On November 7, 2000 the elections
took place. It would be George W. Bush or Al Gore. The counting gave
an extremely close result. The results of Florida became decisive, but
these results are far from clear.
The opponents fought in many
different courts until December 13. It turned out that in Florida, 180,000
votes had been thrown out of the counting. Bush led by less than 600
votes. Partial recounts resulted in much lower estimates. Finally, all
recounts could not be executed within the time limit set by the Supreme
Court. This is how Bush won the elections. [29]
Dictator
A few days later, on December
18, speaking at the Capitol, Bush joked about his starting relationship
with the four congressional leaders: "If this were a dictatorship,
it would be a heck of a lot easier....just so long as I'm the dictator."
[30]
Just a slip of the tongue?
Not really. In July 1998, about governing Texas, he said already: "A
dictatorship would be a lot easier." [31] And on July 26, 2001,
speaking once again about his struggles with Congress he repeated: "a
dictatorship would be a heck of a lot easier." [32]

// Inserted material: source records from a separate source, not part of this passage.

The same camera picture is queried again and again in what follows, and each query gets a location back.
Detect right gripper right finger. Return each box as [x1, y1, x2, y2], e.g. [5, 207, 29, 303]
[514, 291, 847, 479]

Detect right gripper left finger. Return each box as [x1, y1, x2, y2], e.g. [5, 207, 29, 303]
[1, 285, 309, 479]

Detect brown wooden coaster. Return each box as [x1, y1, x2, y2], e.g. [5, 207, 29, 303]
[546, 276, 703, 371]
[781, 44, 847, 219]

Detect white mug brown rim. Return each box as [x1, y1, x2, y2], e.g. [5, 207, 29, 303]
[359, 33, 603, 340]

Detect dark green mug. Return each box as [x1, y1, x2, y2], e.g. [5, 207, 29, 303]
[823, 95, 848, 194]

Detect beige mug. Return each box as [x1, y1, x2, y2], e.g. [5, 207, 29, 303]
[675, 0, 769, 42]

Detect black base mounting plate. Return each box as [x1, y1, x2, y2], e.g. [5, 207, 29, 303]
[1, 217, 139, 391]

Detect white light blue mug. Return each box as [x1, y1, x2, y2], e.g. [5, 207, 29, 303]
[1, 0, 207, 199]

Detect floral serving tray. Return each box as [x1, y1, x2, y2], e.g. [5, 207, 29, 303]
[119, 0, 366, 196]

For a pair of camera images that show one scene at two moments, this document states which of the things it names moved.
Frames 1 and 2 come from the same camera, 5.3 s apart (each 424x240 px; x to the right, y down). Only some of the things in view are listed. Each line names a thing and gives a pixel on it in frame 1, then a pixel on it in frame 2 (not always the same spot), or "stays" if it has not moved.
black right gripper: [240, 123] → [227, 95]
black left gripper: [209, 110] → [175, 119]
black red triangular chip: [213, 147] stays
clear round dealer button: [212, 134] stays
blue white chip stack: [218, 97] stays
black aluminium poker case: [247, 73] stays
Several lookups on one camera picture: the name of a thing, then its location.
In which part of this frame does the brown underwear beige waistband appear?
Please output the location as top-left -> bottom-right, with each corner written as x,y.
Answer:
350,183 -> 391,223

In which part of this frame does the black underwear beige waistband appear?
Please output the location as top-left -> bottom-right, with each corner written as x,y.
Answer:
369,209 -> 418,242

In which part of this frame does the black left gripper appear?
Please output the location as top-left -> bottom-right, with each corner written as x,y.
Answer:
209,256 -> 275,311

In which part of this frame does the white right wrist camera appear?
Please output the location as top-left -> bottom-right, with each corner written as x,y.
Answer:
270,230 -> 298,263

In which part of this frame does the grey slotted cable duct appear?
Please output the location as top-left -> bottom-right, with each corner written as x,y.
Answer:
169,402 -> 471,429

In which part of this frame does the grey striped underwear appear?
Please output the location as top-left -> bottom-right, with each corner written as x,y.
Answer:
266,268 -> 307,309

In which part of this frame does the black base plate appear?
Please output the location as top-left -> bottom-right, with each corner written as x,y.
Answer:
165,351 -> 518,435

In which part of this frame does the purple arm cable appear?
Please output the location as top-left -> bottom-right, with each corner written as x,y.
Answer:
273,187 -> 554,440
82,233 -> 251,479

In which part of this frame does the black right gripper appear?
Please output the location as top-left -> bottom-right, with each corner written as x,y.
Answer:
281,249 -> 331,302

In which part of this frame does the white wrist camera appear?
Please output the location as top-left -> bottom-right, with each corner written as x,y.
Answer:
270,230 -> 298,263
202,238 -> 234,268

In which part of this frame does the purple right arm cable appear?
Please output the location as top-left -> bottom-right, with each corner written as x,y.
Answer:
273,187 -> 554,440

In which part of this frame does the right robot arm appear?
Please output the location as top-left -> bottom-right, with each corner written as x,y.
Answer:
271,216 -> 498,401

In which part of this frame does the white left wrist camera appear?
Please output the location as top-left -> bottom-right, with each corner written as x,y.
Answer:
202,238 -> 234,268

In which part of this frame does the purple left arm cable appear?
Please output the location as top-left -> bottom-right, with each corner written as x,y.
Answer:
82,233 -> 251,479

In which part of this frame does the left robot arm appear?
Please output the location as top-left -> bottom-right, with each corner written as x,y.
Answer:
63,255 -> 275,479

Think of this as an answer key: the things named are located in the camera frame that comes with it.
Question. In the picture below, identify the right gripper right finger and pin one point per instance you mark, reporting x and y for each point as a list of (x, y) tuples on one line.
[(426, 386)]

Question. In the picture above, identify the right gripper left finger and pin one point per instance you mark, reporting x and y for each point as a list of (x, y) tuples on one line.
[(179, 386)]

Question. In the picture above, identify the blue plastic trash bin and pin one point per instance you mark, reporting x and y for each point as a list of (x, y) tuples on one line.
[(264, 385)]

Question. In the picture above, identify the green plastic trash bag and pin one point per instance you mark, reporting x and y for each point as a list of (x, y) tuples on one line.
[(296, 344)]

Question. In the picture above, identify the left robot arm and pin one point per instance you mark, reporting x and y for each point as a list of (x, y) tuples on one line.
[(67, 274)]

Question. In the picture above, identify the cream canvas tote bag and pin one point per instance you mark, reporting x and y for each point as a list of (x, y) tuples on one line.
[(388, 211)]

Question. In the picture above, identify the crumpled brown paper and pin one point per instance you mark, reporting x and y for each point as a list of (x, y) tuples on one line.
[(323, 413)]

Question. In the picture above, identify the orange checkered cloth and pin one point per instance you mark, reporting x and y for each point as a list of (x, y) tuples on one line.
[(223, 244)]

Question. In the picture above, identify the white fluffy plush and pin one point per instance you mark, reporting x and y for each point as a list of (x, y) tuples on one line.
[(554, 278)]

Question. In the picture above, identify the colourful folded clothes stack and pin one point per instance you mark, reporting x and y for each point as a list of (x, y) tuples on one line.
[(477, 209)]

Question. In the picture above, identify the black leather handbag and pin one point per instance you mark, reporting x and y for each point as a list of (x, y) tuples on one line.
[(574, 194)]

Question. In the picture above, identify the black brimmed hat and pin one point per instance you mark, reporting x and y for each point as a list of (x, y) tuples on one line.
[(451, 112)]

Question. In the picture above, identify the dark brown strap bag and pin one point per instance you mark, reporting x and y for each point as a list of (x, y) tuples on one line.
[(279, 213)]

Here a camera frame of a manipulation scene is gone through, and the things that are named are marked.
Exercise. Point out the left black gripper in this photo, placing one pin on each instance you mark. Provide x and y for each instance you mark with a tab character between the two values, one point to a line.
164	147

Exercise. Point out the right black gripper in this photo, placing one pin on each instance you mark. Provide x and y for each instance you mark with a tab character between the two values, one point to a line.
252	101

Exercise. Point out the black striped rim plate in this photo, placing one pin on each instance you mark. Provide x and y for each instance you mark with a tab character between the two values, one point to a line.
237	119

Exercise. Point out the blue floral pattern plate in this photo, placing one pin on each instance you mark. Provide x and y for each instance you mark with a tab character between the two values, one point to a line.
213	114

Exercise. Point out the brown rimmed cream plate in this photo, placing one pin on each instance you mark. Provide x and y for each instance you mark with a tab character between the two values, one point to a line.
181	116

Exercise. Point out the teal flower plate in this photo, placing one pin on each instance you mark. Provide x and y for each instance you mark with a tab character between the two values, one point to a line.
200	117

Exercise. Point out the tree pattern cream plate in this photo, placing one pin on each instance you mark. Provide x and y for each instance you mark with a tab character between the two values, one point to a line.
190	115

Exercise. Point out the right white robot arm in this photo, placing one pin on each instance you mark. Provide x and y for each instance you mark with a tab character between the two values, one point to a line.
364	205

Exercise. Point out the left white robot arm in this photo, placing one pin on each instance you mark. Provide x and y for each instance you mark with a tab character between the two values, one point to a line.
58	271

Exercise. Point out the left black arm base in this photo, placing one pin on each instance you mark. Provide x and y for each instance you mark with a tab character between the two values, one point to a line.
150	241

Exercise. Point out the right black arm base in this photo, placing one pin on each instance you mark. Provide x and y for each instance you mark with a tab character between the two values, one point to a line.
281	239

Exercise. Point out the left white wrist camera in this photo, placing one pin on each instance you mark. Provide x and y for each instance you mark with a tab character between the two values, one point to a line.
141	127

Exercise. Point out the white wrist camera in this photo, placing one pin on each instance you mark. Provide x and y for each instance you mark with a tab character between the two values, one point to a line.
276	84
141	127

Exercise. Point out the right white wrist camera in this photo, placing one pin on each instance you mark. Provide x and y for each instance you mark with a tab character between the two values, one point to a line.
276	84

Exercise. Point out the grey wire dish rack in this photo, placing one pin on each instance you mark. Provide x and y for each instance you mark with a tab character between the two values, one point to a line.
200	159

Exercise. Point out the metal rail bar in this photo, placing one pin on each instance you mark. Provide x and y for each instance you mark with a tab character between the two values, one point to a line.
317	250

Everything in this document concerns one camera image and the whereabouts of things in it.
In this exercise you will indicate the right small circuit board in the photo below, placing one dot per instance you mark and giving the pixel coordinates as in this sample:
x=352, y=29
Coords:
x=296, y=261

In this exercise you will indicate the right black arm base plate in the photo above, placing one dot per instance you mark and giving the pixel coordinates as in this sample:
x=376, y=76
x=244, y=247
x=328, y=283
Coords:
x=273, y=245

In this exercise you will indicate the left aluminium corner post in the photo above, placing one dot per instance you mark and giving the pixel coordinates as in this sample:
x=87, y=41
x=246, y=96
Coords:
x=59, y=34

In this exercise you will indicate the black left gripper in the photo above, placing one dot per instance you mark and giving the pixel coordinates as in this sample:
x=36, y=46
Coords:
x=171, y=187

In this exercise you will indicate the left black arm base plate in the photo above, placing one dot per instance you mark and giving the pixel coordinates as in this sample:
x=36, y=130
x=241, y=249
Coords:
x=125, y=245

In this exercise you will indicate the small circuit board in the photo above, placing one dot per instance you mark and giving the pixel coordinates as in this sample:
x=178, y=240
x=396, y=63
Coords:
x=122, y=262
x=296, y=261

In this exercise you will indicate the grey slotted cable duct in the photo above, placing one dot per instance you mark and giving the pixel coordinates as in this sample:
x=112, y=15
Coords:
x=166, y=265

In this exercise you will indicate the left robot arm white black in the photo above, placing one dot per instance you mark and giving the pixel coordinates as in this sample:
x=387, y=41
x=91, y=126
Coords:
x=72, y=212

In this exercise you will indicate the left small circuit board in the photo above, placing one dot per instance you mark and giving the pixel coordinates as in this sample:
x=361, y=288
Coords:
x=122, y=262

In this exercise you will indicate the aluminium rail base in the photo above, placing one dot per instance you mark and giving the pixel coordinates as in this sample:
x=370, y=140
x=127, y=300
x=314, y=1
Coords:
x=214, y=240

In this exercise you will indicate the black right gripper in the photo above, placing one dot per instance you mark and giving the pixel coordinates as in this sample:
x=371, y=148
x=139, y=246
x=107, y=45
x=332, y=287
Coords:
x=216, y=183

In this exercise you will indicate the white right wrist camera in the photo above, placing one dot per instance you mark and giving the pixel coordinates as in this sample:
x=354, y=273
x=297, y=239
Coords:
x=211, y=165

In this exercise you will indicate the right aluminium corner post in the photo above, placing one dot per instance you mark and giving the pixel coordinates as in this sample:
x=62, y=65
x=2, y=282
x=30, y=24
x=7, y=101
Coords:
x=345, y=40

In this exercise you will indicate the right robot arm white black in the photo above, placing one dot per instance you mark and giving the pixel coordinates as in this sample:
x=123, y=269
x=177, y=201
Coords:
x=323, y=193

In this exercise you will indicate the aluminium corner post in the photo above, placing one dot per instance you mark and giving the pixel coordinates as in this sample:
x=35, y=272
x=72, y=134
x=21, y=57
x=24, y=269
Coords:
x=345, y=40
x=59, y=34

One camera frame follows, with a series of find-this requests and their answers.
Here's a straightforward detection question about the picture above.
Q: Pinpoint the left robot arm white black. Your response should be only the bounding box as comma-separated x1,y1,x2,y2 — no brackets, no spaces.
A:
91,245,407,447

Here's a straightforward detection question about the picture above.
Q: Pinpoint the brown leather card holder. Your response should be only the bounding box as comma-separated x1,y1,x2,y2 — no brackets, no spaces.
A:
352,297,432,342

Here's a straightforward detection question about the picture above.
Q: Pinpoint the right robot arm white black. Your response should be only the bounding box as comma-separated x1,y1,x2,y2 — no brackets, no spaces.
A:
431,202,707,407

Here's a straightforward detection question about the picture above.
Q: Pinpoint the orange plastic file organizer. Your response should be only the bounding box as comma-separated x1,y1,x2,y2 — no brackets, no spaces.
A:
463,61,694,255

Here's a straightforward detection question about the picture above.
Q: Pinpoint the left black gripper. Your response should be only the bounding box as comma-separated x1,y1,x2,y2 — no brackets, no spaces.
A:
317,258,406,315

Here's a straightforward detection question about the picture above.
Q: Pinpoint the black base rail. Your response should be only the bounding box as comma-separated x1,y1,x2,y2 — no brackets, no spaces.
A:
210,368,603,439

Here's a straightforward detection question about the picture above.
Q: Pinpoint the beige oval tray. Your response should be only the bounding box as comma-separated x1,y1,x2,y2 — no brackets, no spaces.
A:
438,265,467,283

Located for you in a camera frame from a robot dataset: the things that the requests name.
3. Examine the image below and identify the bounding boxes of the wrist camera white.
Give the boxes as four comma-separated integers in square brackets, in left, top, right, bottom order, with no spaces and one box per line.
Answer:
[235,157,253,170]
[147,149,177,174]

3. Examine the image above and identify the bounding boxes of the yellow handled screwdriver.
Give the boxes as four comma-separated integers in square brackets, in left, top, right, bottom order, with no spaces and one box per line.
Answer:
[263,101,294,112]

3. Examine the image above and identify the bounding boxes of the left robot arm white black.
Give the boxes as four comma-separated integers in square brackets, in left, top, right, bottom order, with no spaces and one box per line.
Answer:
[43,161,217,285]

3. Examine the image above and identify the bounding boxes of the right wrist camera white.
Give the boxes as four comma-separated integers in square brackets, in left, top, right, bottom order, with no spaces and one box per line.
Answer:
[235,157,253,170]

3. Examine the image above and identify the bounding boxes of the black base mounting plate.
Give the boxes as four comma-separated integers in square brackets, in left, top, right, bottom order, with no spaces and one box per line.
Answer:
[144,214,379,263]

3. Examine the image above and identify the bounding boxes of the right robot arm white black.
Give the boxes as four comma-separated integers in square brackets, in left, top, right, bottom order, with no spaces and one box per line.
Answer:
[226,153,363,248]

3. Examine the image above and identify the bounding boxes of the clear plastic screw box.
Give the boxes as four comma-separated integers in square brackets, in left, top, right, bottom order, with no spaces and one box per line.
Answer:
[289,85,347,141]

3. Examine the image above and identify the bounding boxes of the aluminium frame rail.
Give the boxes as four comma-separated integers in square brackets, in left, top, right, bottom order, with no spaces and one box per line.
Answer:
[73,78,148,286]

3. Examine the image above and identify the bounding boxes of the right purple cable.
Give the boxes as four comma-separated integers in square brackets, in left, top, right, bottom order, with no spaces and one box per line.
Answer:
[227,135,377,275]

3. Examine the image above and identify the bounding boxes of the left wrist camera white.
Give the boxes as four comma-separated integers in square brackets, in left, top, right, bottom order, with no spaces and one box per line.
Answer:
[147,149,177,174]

Well, for the ambitious plans
of the neoconservatives, the US Congress was a major hurdle to take.
The budget of the military had shrunk by 40 percent after the Cold War
and with the wars they had in mind they would need substantially more
budget.
How would they get the budget
they wanted? If the US would be attacked, there would be no problem.
They would receive all the budget and support they needed. But, as written
in their document, without a new Pearl Harbor things would go slowly.
[25]
When Bush started his presidency,
many neoconservatives considered Iraq as the first target to hit. In
their document of September 2000 they had named Iraq as a "potential
rival" of the US. [24]
First Target Iraq?
Iraq has the world's second
largest oil reserves. The country was exhausted. It had tried to conquer
Iran from 1980 to 1988, had invaded Kuwait in 1990, had been defeated
by Operation Desert Storm in 1991, and since then a UN embargo had brought
the Iraqi economy to a standstill and the population at the edge of
starvation.
Since 1996, the Oil For Food
program of the UN had brought some relief for the Iraqi people. The
country had been disarmed. Extensive weapon inspections had concluded
the country formed no threat anymore. Well, at least, not military.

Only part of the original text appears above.